Endpoint conclusion:

no adverse effect observed (not irritating)

Additional information

SKIN IRRITATION

There are no information about the skin irritation potential of Reactive Red 147, thus the available information on the structural analogous Similar Substance 01 have been taken into consideration; the read across approach can be considered as appropriate and suitable to assess the property under investigation (details about the approach are reported into the IUCLID section 13).

The primary skin irritation potential of the Similar Substance 01 was investigated by topical application of 0.5 g to 6 cm² intact dorsal skin of each of three young adult rabbits. The duration of treatment was four hours. The primary irritation score was calculated by totaling the individual cumulative scores at 24, 48 and 72 hours and then dividing by the number of data points. The primary irritation score was 0.00 (max. 8.0). Local signs (mean values from 24 to 72 hours) consisted of grade 0.00 erythema and grade 0.00 oedema. The test article caused light red staining of the treated skin. No corrosive effects were noted on the treated skin of any animal at any measuring interval.

EYE IRRITATION

There are no information about the eye irritation potential of Reactive Red 147, thus the available information on the structural analogous Similar Substance 01 have been taken into consideration; the read across approach can be considered as appropriate and suitable to assess the property under investigation (details about the approach are reported into the IUCLID section 13).

The primary irritation potential of Similar Substance 01 was investigated by instillation of 0.1 g into one eye of each of three young adult rabbits. The treated eyes were not rinsed after application. The primary irritation score was calculated by totaling the individual cumulative scores at 24, 48 and 72 hours and then dividing the resulting total by the number of data points. The primary irritation score was 0.56 (max. 13). Hyperemic conjunctival blood vessels were noted in all animals at the 24-hour examination and persisted through 72 hours in one animal only. This latter was observed with a slight swelling of the conjunctivae at the 1-hour examination. Reddish-brown rernnants in eye or conjunctival sac and around eye and/or on lids were observed until the 72-hour reading. All eye reactions were reversible within 7 days after treatment.
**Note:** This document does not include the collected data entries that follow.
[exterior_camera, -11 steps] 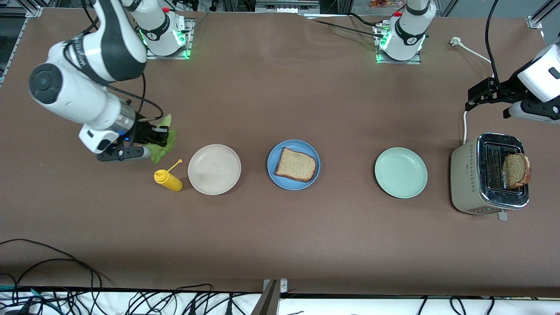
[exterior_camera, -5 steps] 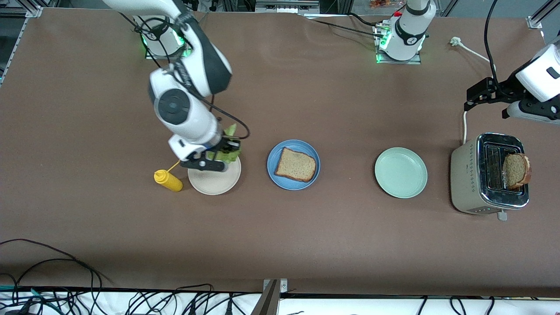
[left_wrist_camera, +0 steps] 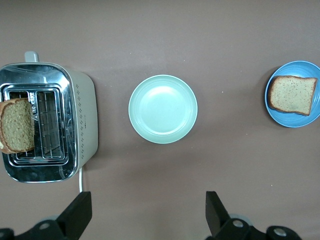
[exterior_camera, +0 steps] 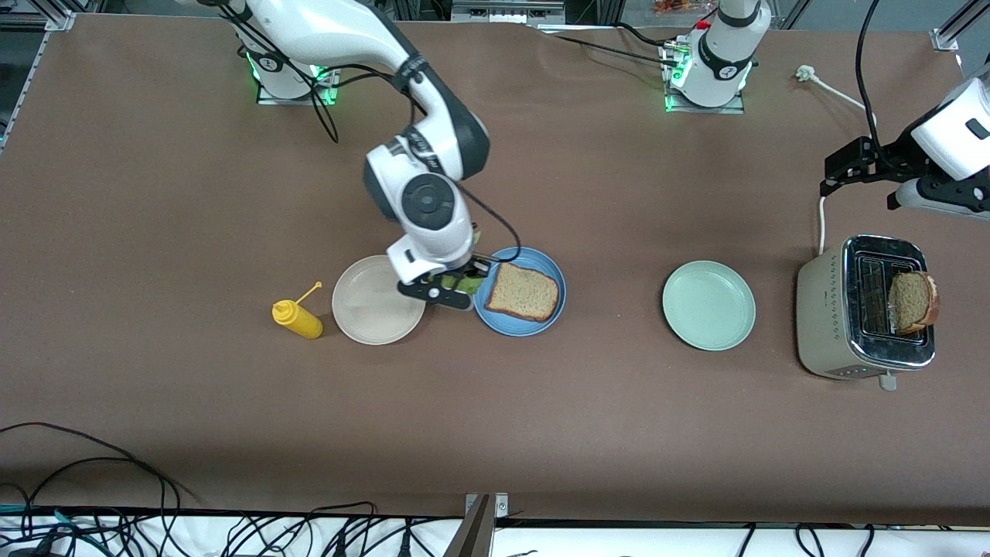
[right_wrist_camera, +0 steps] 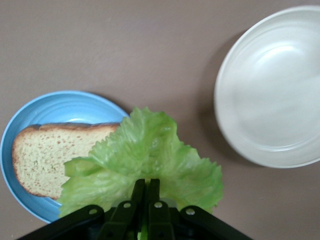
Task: Make sandwich in blue plate with both arms
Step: 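Lower the lettuce onto the bread and open the right gripper, then move the right gripper back toward the yellow squeeze bottle, then grasp the yellow squeeze bottle with the right gripper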
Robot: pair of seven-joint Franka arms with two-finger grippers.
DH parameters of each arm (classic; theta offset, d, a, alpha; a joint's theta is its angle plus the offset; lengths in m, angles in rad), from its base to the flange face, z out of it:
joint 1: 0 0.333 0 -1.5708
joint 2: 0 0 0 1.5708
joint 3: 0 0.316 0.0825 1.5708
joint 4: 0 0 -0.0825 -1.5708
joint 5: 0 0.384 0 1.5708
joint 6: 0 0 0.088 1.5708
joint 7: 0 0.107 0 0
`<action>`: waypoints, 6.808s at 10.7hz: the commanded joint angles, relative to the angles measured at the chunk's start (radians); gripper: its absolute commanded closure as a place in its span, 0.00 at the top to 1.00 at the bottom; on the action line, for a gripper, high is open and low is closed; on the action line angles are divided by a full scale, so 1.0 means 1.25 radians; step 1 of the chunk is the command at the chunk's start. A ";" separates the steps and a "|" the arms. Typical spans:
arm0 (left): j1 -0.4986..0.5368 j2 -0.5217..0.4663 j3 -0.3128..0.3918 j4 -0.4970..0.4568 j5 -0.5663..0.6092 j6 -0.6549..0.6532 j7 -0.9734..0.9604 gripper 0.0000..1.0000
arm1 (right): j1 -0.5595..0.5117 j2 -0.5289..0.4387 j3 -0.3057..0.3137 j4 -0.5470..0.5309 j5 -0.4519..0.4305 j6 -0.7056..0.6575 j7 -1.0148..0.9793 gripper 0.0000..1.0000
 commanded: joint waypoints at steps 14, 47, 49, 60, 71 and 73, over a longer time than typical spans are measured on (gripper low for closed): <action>0.002 -0.008 -0.003 -0.004 0.007 0.004 -0.007 1.00 | 0.136 0.267 -0.023 0.279 -0.057 0.101 0.351 0.33; 0.008 0.003 -0.002 -0.004 0.018 0.004 -0.001 1.00 | -0.633 -0.332 0.085 -0.332 0.147 -0.149 -1.395 1.00; 0.010 0.006 -0.001 -0.004 0.018 0.005 0.002 1.00 | -0.668 -0.291 0.085 -0.332 0.212 -0.149 -1.521 1.00; 0.010 0.005 0.000 -0.004 0.018 0.004 -0.006 1.00 | -0.734 -0.054 0.072 -0.317 0.601 -0.109 -2.311 1.00; 0.012 0.002 0.004 0.002 0.017 -0.001 -0.007 1.00 | -0.701 0.060 0.073 -0.283 0.783 -0.067 -2.558 1.00; 0.012 0.002 0.004 0.002 0.017 -0.001 -0.007 1.00 | -0.686 0.069 0.074 -0.276 0.810 -0.056 -2.557 1.00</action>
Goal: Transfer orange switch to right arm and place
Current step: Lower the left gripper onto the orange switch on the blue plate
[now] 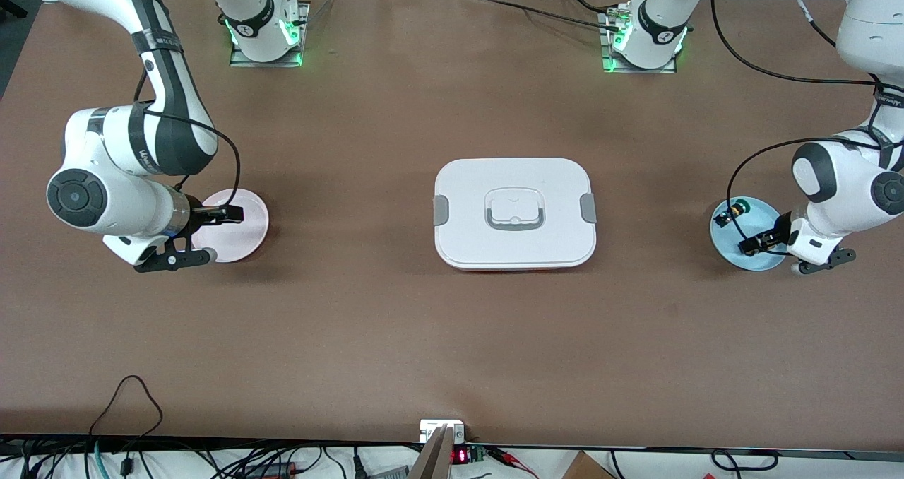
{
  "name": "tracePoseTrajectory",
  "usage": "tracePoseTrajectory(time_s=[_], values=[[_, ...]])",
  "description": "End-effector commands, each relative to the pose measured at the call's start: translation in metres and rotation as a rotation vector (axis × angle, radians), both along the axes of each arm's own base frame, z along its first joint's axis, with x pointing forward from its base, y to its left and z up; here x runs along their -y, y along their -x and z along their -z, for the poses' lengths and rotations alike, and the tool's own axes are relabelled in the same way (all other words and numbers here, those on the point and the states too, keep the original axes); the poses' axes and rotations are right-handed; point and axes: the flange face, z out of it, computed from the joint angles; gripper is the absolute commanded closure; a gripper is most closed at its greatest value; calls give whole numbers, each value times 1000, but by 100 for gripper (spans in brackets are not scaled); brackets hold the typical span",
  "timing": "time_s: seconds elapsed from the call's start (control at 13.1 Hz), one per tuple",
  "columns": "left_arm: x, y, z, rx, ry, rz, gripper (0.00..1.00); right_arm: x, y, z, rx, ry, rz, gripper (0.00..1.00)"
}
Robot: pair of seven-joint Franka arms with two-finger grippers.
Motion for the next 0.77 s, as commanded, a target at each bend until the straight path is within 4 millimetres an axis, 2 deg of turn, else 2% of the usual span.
tracePoseTrajectory(time_s=[0.0,0.08,0.15,0.31,0.38,0.54,0.69], values=[[1,-2,-6,20,10,10,51,-2,-2,-6,5,-11,-1,0],[1,-3,-9,20,10,29,58,-4,-1,-12,7,-13,0,0],[1,-5,-18,29,6,40,60,-6,0,-16,10,-20,-7,0],[5,-9,-50,35,1,92,62,-13,2,-27,-6,-107,33,0],[17,-16,-70,54,3,159,63,-18,1,-32,-7,-136,43,0],[22,-24,-114,52,4,229,63,-22,1,-34,-8,-138,43,0],[50,-37,-156,18,37,298,66,-23,1,-35,-7,-143,42,0]])
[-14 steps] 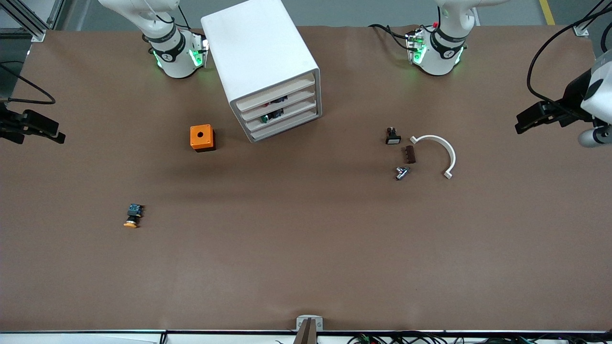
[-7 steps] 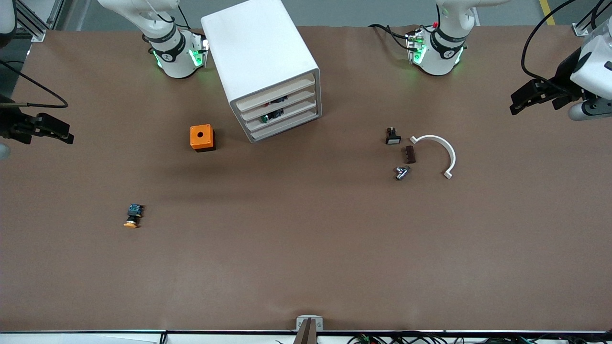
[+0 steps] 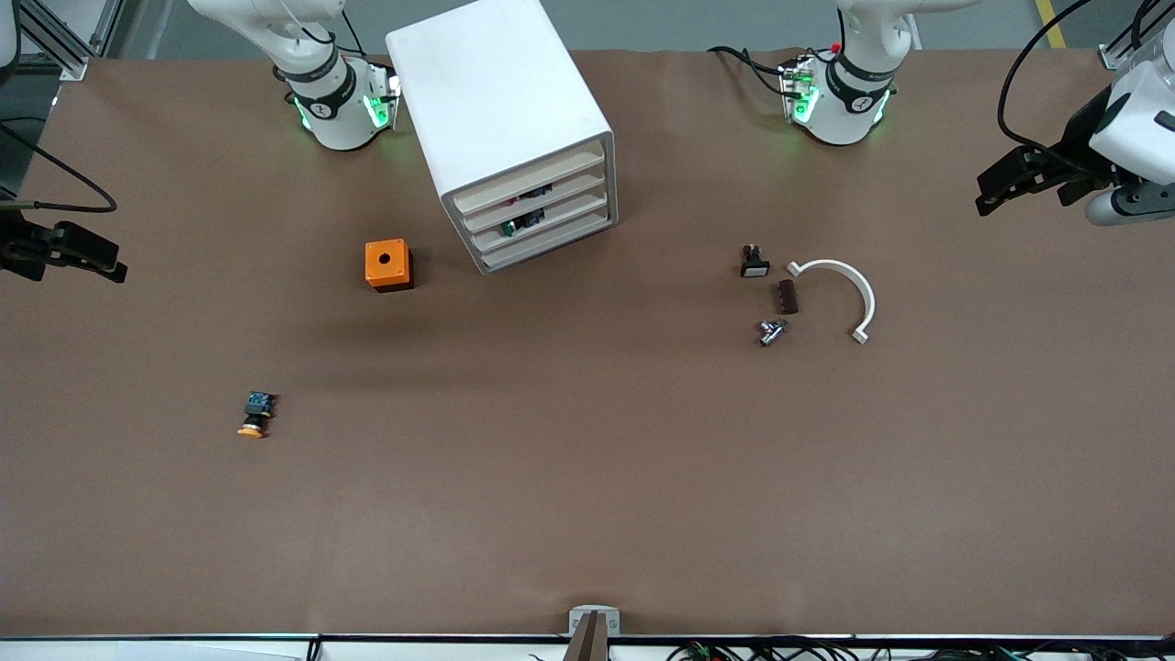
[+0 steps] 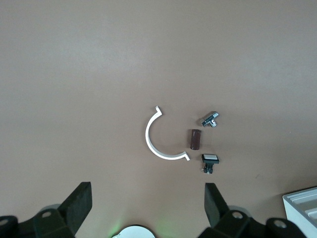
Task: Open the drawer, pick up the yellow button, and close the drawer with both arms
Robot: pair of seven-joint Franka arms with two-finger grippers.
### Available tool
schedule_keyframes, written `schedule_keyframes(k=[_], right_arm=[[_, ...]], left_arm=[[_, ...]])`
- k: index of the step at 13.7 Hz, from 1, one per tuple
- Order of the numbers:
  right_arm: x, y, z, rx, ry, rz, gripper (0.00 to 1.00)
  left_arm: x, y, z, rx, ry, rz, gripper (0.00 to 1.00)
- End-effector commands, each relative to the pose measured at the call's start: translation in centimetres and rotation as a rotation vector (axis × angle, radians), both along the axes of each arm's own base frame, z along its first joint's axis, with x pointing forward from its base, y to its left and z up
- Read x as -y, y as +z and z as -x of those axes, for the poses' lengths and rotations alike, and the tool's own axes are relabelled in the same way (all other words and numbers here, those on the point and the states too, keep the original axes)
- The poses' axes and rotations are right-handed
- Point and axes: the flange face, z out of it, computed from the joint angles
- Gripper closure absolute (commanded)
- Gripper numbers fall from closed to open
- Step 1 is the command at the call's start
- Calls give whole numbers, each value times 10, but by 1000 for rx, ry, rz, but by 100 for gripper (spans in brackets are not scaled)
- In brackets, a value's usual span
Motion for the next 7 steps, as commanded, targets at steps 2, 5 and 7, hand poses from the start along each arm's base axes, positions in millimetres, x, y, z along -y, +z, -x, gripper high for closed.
schedule_keyframes(k=[2,5,7], right_arm=[[0,3,4,7,-13,17,0],[-1,3,4,4,-10,17,0],[0,3,4,5,-10,17,0]], left_arm=[[1,11,1,5,-26,1,0],[2,8,-5,2,-30,0,0],[4,8,-4,2,-33,-2,0]])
No corrosion was observed at any of the measuring intervals.

Justification for classification or non-classification

According to the CLP Regulation (EC) No 1272/2008, 3.2 Skin corrosion/irritation section, skin irritation means the production of reversible damage to the skin following the application of a test substance for up to 4 hours.

The mean values from gradings at 24, 48 and 72 hours after patch removal were lower than 2.3 in all animals for both erythema/eschar and oedema reactions.

According to the CLP Regulation (EC) No 1272/2008, serious eye damage means the production of tissue damage in the eye, or serious physical decay of vision, following application of a test substance, which is not fully reversible within 21 days of application.

The mean values from gradings at 24, 48 and 72 hours were lower than 1 for corneal opacity, lower than 1 for iritis, lower than 2 for both conjunctival redness and chemosis, in all the tested animals. All the reactions recorded were reversible within 7 days.

In conclusion, the substance does not meet the criteria to be classified for the eye/skin irritation, according to the CLP Regulation (EC) No 1272/2008.